→ Work to be completed: Copy out the whole listing exactly as given. Skip the pictures.

→ Dataset content:
------------------------------------

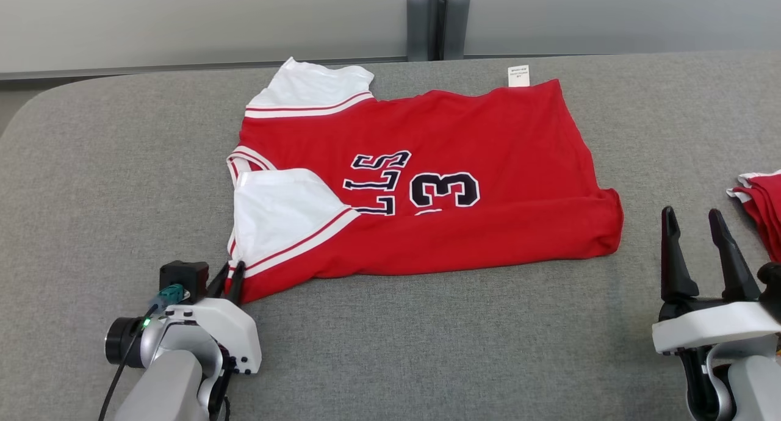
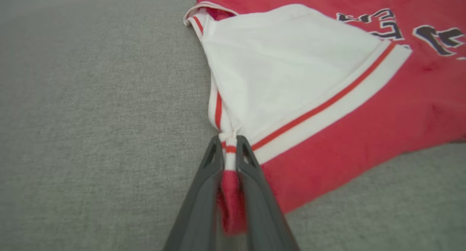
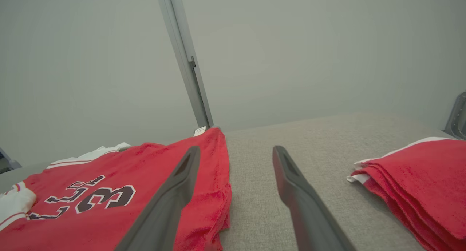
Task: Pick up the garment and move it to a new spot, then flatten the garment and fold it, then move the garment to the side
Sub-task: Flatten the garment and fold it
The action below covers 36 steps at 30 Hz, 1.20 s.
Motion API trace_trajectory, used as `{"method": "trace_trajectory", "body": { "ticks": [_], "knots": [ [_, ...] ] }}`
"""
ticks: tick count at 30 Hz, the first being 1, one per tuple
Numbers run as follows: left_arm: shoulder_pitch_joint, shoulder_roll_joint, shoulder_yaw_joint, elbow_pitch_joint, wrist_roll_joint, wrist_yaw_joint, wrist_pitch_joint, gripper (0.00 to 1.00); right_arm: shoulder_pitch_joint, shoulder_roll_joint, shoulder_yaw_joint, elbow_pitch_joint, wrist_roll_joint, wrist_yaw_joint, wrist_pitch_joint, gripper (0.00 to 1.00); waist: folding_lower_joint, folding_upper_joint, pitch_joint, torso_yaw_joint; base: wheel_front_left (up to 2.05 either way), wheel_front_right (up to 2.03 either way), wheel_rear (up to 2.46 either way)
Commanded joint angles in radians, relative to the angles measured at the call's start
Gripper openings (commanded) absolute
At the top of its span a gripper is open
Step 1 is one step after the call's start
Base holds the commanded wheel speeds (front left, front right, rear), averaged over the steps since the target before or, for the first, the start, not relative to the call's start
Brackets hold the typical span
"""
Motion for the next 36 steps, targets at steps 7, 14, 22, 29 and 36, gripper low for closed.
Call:
{"method": "trace_trajectory", "body": {
  "ticks": [7,14,22,29,36],
  "knots": [
    [-0.028,0.007,0.009,-0.094,0.022,0.029,-0.089,0.00,-0.062,0.015,-0.002,0.157,0.033,0.000,0.048,1.00,0.0000,-0.0001,0.003,0.038,0.00,0.00,0.00],
    [-0.006,-0.003,0.003,-0.200,0.040,0.033,-0.097,0.00,-0.135,0.002,0.019,0.299,0.087,0.000,0.098,1.00,0.0000,-0.0001,0.016,0.093,0.00,0.00,0.00],
    [0.014,-0.007,-0.008,-0.257,0.049,0.027,-0.099,0.00,-0.199,0.004,0.017,0.448,0.074,0.000,0.110,1.00,0.0000,-0.0001,0.026,0.139,0.00,0.00,0.00],
    [0.028,-0.006,-0.007,-0.266,0.047,0.030,-0.099,0.00,-0.217,0.014,0.053,0.510,0.130,0.000,0.164,0.00,0.0000,-0.0001,0.032,0.148,0.00,0.00,0.00],
    [0.045,0.009,-0.010,-0.241,0.039,0.018,-0.099,0.00,-0.214,-0.056,0.090,0.480,0.169,-0.001,0.134,0.00,0.0000,-0.0001,0.001,0.126,0.00,0.00,0.00]
  ]
}}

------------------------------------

→ Solved problem:
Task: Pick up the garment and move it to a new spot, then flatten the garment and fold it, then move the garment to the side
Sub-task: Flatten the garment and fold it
The action below covers 36 steps at 30 Hz, 1.20 s.
Motion API trace_trajectory, used as `{"method": "trace_trajectory", "body": { "ticks": [_], "knots": [ [_, ...] ] }}`
"""
ticks: tick count at 30 Hz, the first being 1, one per tuple
Numbers run as follows: left_arm: shoulder_pitch_joint, shoulder_roll_joint, shoulder_yaw_joint, elbow_pitch_joint, wrist_roll_joint, wrist_yaw_joint, wrist_pitch_joint, gripper (0.00 to 1.00); right_arm: shoulder_pitch_joint, shoulder_roll_joint, shoulder_yaw_joint, elbow_pitch_joint, wrist_roll_joint, wrist_yaw_joint, wrist_pitch_joint, gripper (0.00 to 1.00); waist: folding_lower_joint, folding_upper_joint, pitch_joint, torso_yaw_joint; base: wheel_front_left (up to 2.05 either way), wheel_front_right (up to 2.03 either way), wheel_rear (up to 2.46 either way)
Commanded joint angles in radians, relative to the angles measured at the call's start
Gripper openings (commanded) absolute
At the top of its span a gripper is open
Step 1 is one step after the call's start
Base holds the commanded wheel speeds (front left, front right, rear), averaged over the steps since the target before or, for the first, the start, not relative to the call's start
Brackets hold the typical span
"""
Motion for the next 36 steps, targets at steps 7, 14, 22, 29 and 36, gripper low for closed.
Call:
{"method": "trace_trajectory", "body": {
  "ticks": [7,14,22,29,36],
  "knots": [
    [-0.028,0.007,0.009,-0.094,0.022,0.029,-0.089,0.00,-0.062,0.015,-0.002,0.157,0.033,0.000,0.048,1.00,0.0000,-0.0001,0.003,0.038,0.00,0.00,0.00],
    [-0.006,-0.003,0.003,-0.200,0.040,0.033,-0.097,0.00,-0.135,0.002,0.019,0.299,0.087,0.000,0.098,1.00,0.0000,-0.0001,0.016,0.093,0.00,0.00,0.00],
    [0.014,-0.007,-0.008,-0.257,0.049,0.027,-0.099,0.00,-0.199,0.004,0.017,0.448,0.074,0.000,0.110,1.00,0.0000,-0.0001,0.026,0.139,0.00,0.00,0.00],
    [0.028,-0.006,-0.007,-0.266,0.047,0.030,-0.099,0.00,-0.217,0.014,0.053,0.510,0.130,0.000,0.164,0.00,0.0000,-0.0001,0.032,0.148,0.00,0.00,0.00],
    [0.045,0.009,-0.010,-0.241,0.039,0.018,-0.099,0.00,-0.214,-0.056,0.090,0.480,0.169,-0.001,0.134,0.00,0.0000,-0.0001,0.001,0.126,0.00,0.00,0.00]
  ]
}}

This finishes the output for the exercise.